OpenVLA Generalist Robot Policy
🔗 Source: arXiv
OpenVLA: An Open-Source Vision-Language-Action Model
🚀 Technical Novelty
- Mechanism: Fuses multi-granularity visual features (DINOv2 + SigLIP) with a Llama-2 backbone, directly fine-tuned on 970k real-world robot episodes to predict actions as language tokens. Integrates LoRA for parameter-efficient adaptation and int4 quantization for low-memory inference.
- Nuance: Replaces closed, massive VLAs (e.g., RT-2-X at 55B) and modular architectures with a streamlined, end-to-end token-fusion pipeline that achieves higher success rates with 7x fewer parameters while enabling commodity-GPU deployment.
💡 Yield
- Surpasses RT-2-X by 16.5% absolute task success rate across 29 tasks and multiple robot embodiments.
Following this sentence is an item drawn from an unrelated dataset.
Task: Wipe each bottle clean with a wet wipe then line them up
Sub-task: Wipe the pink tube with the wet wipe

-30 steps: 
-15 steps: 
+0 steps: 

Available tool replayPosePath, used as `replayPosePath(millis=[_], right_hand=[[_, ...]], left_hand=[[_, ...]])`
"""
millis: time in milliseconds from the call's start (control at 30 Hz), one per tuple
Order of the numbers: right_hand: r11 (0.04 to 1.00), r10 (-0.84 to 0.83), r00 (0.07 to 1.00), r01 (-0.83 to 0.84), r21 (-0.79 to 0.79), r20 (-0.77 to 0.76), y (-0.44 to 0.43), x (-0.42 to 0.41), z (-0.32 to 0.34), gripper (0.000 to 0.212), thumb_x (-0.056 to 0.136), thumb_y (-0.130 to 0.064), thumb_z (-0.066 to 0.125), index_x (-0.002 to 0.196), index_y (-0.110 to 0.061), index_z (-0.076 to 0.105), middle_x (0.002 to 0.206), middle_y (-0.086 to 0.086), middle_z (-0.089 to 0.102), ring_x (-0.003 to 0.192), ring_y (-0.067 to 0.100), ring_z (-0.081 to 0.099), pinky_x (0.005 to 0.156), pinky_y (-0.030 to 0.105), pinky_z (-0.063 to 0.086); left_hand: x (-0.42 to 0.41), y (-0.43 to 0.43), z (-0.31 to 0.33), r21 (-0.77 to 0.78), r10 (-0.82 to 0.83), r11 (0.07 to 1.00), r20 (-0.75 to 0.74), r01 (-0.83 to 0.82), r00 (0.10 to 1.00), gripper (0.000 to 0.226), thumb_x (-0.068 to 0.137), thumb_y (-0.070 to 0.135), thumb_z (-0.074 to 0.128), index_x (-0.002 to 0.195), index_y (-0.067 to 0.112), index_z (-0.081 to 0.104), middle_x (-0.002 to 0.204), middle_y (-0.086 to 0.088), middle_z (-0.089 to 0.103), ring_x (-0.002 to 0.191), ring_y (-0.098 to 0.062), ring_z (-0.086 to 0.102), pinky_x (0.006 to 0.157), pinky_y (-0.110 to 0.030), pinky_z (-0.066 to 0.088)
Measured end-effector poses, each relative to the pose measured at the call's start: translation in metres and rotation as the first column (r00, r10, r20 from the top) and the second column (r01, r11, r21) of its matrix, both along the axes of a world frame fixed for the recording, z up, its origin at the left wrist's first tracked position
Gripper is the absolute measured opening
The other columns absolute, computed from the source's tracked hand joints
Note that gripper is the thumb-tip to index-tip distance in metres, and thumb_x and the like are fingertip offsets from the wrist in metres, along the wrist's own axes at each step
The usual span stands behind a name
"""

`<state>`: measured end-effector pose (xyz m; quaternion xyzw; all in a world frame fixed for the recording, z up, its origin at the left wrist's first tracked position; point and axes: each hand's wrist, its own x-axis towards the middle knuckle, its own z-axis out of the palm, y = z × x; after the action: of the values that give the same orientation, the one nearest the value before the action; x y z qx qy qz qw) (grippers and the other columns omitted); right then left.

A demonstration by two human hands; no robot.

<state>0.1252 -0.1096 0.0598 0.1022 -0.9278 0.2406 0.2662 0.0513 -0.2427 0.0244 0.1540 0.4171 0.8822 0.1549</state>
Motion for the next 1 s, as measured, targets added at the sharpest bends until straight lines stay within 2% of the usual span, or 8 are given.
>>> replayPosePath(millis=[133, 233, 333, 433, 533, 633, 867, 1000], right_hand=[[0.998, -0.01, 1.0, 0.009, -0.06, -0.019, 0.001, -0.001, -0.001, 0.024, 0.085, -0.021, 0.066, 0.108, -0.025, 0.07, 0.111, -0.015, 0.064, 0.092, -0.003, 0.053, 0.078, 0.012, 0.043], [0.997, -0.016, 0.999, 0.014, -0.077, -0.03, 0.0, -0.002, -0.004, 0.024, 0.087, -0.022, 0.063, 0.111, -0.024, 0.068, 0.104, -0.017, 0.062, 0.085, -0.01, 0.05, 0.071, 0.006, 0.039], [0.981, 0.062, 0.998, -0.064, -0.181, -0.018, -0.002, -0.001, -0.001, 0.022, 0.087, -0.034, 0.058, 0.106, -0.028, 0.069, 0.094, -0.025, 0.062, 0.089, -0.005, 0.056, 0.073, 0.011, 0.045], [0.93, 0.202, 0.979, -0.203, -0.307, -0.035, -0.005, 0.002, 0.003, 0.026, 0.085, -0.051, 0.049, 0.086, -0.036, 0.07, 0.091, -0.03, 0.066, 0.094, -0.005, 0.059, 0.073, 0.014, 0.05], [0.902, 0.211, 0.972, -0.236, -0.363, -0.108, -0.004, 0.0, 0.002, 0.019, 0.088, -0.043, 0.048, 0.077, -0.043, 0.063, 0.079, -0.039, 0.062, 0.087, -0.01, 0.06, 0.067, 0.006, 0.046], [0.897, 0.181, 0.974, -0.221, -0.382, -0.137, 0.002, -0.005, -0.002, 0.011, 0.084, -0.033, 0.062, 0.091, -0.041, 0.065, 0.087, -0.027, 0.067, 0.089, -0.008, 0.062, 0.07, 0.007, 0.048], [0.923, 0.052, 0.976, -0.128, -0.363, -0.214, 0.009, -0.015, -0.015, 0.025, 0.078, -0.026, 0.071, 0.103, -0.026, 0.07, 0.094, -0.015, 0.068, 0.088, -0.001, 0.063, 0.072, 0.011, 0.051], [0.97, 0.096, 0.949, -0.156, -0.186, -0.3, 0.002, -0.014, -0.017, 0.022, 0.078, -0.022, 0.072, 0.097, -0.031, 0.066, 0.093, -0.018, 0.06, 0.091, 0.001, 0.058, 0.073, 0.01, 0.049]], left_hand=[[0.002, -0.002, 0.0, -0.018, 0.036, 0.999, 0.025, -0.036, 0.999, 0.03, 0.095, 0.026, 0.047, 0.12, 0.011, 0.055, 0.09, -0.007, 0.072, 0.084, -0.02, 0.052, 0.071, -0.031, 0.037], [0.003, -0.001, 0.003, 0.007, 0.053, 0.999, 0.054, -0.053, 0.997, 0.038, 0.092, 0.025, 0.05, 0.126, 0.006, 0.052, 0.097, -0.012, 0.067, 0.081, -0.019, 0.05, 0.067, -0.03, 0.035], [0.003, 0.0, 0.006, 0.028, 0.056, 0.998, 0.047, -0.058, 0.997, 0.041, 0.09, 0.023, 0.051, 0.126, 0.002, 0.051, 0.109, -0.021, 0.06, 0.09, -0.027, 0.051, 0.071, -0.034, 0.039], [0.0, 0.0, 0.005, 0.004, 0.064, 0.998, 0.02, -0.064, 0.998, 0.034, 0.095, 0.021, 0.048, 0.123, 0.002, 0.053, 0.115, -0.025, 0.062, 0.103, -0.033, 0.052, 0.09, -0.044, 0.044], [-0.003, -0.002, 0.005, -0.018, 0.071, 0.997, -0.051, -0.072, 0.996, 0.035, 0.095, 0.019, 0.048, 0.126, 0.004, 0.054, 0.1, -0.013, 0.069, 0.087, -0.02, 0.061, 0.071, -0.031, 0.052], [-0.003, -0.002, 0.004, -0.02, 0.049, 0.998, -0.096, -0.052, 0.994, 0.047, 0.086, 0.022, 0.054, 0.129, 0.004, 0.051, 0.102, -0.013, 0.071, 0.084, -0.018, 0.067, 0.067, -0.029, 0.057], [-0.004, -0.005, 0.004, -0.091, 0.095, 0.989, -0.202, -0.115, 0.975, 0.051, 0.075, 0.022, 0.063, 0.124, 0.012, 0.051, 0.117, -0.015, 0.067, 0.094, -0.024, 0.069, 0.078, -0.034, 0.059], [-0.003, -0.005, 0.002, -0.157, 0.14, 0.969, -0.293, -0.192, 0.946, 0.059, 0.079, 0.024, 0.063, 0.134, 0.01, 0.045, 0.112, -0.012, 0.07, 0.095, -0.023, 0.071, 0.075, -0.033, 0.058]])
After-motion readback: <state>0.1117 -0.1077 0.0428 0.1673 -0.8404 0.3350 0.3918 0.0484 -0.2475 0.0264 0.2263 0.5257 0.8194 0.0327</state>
- Matches full fine-tuning performance using only 1.4% of trainable parameters via LoRA, cutting training compute by 8x.
- Achieves bfloat16-level accuracy with int4 quantization, halving VRAM requirements while maintaining viable control frequencies (~3Hz).
⚠️ Limitations
- Restricted to single-image observations; lacks support for multi-view, proprioceptive history, or heterogeneous sensory inputs.
- Inference throughput remains insufficient for high-frequency control setups (e.g., 50Hz ALOHA systems).
- Peak success rates rarely exceed 90%, highlighting reliability gaps in complex real-world scenarios.
- Compute constraints left foundational design questions (e.g., base VLM scaling, internet-scale co-training benefits) unexplored.